I realized I had stopped viewing myself and what I did as important. While my husband and mother regularly complimented me, I didn’t believe them--I just saw myself as schlepping through my life.
That night I called a friend with a proposal. Each day we would each write down just one thing that we did that day that we were proud of, and at the end of the week we would share with each other. My friend’s regular encouragement helped me to boost my respect for the job I do and also for myself, and I also felt great helping her to feel good about the efforts she put in at her seemingly menial job. I began putting on clothes that made me feel better about myself and were still comfortable, and picked up some tichels that made me feel put together on those non-shaitel days. Soon I saw that when I took care of myself I stood a little taller and smiled more.

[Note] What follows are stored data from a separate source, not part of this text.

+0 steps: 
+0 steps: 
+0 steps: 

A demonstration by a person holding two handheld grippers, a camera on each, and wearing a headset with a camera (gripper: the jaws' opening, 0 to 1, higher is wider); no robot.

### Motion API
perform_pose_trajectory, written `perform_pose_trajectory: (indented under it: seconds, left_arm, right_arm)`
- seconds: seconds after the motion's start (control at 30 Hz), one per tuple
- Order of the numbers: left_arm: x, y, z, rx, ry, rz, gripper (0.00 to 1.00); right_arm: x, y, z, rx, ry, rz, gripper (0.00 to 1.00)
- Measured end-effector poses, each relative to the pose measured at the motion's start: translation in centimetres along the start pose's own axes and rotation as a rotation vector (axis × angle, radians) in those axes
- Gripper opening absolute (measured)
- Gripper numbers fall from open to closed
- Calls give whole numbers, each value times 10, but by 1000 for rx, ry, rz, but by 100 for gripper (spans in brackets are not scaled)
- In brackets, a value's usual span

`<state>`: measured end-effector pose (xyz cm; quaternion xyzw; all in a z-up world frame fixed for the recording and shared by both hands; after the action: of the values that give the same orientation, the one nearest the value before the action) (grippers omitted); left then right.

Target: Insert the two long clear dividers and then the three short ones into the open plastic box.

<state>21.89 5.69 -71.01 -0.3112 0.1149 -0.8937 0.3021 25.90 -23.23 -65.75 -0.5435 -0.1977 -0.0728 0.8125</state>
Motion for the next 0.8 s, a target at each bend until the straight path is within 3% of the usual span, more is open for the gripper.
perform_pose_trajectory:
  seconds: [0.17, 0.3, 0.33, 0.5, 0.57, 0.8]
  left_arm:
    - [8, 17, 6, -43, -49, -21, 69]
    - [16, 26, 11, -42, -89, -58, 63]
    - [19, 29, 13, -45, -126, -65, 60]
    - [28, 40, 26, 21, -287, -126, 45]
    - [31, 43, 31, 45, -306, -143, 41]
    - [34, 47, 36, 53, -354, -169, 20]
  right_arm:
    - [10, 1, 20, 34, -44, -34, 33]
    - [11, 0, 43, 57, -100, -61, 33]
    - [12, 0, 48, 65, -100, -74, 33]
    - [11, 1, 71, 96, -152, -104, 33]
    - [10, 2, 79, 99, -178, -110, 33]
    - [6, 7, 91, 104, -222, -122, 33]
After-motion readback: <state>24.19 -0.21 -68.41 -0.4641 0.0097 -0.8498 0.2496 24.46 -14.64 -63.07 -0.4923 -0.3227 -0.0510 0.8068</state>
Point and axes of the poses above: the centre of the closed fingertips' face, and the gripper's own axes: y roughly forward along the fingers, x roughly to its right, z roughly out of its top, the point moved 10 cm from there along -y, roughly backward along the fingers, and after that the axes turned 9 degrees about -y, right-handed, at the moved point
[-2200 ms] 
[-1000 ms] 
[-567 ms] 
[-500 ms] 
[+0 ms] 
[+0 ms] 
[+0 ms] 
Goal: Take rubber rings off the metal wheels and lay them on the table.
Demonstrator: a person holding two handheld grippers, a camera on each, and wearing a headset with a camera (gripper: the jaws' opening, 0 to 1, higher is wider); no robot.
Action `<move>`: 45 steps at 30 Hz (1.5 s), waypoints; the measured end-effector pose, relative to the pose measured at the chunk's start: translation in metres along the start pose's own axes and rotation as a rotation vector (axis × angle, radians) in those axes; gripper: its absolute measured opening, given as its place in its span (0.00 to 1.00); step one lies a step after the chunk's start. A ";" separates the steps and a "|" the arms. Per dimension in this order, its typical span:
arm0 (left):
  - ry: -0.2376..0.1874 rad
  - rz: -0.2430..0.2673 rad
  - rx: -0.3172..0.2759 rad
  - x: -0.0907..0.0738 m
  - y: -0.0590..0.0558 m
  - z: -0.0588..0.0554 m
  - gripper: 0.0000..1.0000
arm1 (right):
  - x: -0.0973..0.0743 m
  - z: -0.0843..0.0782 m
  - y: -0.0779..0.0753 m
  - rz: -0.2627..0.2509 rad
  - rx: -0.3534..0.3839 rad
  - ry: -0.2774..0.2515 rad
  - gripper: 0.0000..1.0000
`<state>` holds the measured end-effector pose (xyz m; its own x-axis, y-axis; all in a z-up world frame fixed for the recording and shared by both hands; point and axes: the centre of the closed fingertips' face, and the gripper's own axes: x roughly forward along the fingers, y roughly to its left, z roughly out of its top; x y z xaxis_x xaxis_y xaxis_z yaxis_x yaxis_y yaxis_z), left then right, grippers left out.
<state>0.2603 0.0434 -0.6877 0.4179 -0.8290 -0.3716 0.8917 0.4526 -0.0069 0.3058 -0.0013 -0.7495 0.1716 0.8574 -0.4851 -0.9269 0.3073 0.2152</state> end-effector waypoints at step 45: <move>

Looking for that one accomplishment every day helped me see for myself the many things that I did. Every time I picked up a toy I made the house more livable for my family who blossom better when there is order. When I made a good dinner I was giving my family nutritious food to help them work and learn well, and when I ordered take out instead because it was that hard a day I was preserving my sanity so I could be caring and patient. All day long I was making choices and doing important things; it’s just that it was mainly HaShem who was watching and evaluating me, and I don’t get to see where my name appears in His books.
I am back on track with the right thoughts and ideas. I am taking care of His creations, and that’s an important job. I’m proud of myself for how hard I work at it, which gives me the confidence to keep working harder at giving each family member, including myself, the attention they deserve.
Discussion Question Options:
How can an over-focus on external kavod keep us from growing and reaching forward?
Why is the external kavod of being recognized by others so important to us? How can we use that need to help ourselves and others?
How can we help build internal kavod in ourselves, our children and those around us?
Stretch of the Week:
Recognize a gift that you have to give to others, and thank HaShem for giving you that ability.